■ Work instruction: The answer is to be an exact copy of the lines below running from the line with "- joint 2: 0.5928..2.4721" down to the line with "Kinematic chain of", both ends included, and nothing more.

[Data Boundary: Start]

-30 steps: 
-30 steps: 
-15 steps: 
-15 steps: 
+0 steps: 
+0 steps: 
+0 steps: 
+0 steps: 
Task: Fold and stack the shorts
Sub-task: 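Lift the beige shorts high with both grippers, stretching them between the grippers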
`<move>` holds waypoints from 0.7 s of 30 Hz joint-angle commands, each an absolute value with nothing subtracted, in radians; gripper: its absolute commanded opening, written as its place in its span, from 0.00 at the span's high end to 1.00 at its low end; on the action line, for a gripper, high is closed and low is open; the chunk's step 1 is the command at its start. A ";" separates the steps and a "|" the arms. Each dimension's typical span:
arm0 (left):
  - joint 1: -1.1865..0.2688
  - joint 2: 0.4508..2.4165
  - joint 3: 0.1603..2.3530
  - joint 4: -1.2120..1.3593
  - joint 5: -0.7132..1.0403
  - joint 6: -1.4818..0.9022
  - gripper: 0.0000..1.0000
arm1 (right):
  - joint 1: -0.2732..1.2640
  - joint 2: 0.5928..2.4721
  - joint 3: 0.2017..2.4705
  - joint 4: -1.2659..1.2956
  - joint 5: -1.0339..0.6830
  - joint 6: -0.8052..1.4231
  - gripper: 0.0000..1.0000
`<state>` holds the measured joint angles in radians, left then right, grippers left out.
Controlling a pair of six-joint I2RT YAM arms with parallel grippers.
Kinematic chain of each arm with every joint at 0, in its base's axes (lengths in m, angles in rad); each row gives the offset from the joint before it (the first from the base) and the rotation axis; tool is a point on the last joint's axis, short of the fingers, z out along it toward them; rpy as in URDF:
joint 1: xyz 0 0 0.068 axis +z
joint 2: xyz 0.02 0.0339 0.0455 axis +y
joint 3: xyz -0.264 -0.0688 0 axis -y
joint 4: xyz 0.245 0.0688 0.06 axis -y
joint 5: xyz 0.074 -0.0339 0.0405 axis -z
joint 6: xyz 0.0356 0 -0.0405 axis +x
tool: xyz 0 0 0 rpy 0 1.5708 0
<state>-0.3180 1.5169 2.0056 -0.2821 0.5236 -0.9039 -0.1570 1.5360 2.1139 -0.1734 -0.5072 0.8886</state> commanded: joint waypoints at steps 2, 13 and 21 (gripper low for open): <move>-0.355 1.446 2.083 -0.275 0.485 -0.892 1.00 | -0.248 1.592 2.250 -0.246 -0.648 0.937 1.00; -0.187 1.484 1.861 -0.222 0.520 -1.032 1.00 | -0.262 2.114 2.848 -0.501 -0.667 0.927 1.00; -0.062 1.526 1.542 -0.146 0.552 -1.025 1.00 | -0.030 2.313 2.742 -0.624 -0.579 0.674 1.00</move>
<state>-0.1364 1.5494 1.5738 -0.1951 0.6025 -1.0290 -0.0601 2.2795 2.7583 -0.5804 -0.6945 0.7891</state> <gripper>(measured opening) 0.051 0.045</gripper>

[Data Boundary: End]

■ Task output:
  - joint 2: 0.5928..2.4721
  - joint 3: 0.2017..2.4705
  - joint 4: -1.2659..1.2956
  - joint 5: -1.0339..0.6830
  - joint 6: -0.8052..1.4231
  - gripper: 0.0000..1.0000
`<state>` holds the measured joint angles in radians, left then right, grippers left out.
Controlling a pair of six-joint I2RT YAM arms with parallel grippers.
Kinematic chain of each arm with every joint at 0, in its base's axes (lengths in m, angles in rad); each row gives the offset from the joint before it (the first from the base) and the rotation axis; tool is a point on the last joint's axis, short of the fingers, z out along it toward them; rpy as in URDF:

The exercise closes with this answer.